• _What is expected_
Please reproduce exactly the lines that begin the listing below, up to and including the line where "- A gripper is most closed" occurs.
..............................
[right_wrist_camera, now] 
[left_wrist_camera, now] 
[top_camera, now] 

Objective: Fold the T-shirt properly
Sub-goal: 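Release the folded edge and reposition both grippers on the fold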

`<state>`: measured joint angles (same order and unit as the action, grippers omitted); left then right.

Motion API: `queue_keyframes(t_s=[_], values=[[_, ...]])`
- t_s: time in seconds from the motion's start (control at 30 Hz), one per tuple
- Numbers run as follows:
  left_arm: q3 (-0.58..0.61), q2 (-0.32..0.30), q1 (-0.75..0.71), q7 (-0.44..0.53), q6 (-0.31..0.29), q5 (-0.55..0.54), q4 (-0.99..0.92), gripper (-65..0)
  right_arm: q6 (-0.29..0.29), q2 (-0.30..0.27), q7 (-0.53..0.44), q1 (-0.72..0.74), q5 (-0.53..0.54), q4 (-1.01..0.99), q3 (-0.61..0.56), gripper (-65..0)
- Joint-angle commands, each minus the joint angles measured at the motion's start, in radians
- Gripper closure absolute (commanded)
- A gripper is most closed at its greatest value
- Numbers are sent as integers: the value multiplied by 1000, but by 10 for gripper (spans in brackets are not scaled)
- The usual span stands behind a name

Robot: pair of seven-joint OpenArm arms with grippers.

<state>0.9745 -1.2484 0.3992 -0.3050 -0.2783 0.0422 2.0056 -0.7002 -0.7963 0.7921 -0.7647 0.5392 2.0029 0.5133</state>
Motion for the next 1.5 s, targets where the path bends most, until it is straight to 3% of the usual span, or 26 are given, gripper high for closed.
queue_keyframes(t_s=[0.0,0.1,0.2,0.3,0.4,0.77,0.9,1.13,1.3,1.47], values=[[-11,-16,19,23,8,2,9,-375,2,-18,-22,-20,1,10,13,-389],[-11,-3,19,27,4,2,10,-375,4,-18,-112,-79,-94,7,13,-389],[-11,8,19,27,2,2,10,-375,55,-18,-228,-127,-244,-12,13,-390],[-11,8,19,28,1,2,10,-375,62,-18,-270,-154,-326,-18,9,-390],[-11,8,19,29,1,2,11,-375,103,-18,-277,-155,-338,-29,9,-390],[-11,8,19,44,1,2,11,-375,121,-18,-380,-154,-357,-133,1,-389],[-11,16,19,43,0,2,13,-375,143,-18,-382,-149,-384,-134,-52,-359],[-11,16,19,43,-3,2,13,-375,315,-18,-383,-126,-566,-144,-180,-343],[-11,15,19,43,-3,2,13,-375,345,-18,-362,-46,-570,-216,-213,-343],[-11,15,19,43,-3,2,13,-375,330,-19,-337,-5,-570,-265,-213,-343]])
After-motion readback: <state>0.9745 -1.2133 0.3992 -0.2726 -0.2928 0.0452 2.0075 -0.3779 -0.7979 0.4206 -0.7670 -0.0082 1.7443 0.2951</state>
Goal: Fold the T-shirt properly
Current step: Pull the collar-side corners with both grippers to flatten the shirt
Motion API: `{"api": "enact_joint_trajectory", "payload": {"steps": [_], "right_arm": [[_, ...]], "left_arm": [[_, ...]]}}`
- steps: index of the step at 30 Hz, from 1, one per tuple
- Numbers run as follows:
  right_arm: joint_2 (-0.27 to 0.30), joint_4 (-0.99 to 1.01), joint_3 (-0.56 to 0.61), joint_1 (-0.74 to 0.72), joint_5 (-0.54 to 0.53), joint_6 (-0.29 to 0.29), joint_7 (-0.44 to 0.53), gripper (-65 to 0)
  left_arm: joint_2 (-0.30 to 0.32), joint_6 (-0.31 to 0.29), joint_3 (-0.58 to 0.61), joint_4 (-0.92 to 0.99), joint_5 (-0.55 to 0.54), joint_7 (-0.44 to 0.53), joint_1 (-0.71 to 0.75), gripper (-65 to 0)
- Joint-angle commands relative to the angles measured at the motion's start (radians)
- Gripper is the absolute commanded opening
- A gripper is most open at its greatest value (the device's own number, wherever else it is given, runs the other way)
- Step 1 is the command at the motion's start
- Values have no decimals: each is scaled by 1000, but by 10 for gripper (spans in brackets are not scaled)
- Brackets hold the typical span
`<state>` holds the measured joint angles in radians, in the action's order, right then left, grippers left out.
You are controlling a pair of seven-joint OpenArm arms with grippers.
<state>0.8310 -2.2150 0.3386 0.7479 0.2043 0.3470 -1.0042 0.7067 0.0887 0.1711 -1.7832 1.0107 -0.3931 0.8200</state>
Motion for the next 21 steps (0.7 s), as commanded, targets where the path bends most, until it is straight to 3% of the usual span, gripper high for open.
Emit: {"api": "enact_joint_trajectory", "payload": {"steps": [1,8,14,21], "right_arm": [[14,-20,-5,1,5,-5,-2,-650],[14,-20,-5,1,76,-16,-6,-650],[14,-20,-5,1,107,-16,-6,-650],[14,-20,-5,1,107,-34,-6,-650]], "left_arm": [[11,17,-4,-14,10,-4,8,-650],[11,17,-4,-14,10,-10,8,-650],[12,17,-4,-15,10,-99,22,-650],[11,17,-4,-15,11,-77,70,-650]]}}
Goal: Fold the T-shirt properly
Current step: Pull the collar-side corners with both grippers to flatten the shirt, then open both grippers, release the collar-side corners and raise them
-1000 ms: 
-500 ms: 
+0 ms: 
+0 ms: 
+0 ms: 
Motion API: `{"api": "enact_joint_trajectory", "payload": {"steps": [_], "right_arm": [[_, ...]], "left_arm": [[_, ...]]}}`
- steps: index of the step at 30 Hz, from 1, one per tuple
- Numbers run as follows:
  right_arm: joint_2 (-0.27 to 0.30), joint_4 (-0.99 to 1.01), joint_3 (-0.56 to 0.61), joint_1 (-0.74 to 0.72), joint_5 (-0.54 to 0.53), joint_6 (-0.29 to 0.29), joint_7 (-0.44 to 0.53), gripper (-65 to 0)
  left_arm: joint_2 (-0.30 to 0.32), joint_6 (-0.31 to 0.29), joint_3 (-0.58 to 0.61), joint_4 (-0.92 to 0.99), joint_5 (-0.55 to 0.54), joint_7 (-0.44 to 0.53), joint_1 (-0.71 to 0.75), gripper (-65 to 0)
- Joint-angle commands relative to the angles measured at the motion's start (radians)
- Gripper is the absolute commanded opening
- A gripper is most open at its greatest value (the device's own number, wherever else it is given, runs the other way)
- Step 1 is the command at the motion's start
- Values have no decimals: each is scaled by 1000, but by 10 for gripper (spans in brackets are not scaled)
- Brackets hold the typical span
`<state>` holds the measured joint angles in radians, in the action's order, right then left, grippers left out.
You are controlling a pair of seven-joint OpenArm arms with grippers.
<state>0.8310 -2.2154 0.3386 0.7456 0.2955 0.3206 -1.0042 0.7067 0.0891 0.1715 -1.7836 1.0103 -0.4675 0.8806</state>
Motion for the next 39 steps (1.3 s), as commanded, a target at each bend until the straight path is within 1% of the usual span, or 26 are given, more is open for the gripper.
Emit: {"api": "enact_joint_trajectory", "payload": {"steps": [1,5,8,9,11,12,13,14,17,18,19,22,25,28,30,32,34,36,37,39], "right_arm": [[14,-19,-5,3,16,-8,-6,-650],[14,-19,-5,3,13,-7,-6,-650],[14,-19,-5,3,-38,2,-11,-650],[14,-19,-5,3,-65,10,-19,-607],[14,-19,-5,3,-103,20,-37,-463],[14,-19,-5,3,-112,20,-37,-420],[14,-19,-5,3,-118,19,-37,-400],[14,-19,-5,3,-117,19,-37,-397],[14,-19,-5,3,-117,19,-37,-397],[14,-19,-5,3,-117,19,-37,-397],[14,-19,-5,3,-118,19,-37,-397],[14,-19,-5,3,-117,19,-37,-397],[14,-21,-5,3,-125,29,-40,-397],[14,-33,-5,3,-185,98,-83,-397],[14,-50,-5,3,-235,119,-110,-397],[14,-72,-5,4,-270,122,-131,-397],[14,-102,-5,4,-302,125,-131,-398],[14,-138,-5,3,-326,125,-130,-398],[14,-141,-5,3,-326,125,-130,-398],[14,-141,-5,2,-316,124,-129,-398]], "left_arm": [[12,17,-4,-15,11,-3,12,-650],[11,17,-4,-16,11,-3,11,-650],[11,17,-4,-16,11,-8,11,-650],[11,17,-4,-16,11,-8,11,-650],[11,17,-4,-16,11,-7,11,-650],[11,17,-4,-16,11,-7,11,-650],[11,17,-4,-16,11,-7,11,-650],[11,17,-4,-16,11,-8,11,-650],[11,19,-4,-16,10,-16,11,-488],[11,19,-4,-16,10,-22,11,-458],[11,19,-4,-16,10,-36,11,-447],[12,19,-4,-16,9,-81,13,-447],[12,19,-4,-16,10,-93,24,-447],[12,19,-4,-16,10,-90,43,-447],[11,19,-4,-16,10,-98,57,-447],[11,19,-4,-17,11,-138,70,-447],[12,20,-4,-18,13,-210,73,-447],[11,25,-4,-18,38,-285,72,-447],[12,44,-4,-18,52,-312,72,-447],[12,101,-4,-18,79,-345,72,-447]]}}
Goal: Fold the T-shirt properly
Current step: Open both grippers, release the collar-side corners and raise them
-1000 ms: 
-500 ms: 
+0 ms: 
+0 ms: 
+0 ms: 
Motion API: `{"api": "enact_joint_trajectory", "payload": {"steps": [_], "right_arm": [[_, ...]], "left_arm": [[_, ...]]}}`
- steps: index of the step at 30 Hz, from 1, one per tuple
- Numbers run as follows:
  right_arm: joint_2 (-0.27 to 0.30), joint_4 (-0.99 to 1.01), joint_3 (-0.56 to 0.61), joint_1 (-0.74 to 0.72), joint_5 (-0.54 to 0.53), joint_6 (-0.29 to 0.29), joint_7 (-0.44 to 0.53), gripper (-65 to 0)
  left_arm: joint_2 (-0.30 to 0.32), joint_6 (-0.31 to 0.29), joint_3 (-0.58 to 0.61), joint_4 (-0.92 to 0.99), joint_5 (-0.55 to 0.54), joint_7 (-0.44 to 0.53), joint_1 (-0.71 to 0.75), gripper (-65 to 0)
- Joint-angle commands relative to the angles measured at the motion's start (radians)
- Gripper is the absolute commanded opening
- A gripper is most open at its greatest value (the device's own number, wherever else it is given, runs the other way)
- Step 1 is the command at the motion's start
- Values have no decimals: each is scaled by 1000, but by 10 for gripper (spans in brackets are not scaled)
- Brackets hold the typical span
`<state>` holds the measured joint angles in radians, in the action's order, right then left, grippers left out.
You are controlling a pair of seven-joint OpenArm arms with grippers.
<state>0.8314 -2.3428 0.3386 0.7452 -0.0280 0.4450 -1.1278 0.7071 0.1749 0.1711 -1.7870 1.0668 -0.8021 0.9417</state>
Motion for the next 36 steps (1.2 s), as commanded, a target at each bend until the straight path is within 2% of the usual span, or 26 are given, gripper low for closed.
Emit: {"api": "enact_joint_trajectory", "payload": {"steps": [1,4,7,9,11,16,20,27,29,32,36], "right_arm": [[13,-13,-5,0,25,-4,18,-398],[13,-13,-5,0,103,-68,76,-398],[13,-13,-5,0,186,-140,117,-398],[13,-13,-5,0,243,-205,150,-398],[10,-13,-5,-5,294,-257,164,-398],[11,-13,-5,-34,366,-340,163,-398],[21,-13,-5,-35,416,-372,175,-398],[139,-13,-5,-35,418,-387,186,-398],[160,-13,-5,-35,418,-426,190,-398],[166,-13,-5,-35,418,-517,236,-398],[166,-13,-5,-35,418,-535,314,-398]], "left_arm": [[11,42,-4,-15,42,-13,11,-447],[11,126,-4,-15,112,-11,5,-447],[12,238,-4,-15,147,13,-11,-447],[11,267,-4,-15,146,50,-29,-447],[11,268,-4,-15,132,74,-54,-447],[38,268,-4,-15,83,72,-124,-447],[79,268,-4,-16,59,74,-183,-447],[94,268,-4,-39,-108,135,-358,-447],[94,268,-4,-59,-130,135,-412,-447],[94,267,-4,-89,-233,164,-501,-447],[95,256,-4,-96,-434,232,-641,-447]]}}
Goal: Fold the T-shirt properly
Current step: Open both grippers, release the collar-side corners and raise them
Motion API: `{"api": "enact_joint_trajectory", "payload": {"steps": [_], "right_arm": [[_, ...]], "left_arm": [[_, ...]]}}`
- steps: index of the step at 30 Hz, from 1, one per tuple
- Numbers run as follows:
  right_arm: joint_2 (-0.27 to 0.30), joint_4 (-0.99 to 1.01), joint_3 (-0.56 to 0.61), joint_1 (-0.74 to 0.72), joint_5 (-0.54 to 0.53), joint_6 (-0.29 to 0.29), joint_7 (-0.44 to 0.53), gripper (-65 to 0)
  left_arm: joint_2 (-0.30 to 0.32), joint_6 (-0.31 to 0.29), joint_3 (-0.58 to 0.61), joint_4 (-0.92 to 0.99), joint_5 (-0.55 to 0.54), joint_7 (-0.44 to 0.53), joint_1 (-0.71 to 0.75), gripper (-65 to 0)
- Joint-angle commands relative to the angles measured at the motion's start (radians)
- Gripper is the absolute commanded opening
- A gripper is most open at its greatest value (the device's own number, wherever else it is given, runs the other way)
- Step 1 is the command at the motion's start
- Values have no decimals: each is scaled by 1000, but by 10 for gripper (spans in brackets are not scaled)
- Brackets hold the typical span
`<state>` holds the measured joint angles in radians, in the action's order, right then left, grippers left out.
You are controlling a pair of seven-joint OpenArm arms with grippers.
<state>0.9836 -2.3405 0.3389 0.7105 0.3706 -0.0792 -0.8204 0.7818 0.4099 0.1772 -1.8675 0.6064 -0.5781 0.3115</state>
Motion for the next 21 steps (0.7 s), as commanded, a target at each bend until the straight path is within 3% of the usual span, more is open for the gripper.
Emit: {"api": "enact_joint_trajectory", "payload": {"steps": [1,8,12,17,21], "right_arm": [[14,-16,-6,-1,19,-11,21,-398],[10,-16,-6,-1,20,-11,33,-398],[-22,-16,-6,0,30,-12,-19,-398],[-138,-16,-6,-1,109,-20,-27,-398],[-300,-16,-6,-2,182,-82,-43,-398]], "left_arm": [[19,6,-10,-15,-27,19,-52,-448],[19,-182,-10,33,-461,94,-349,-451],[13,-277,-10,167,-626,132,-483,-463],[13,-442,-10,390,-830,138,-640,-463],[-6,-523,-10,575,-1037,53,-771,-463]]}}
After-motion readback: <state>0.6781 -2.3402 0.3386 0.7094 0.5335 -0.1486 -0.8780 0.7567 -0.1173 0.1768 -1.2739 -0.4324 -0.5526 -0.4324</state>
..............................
• _Written solution_
[right_wrist_camera, now] 
[left_wrist_camera, now] 
[top_camera, now] 

Objective: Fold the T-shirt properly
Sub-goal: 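Release the folded edge and reposition both grippers on the fold
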
`<state>`: measured joint angles (same order and unit as the action, grippers omitted); left then right.

Motion API: `queue_keyframes(t_s=[_], values=[[_, ...]])`
- t_s: time in seconds from the motion's start (control at 30 Hz), one per tuple
- Numbers run as follows:
  left_arm: q3 (-0.58..0.61), q2 (-0.32..0.30), q1 (-0.75..0.71), q7 (-0.44..0.53), q6 (-0.31..0.29), q5 (-0.55..0.54), q4 (-0.99..0.92), gripper (-65..0)
  right_arm: q6 (-0.29..0.29), q2 (-0.30..0.27), q7 (-0.53..0.44), q1 (-0.72..0.74), q5 (-0.53..0.54), q4 (-1.01..0.99), q3 (-0.61..0.56), gripper (-65..0)
- Joint-angle commands, each minus the joint angles measured at the motion's start, in radians
- Gripper closure absolute (commanded)
- A gripper is most closed at its greatest value

No additional lines are needed for this answer.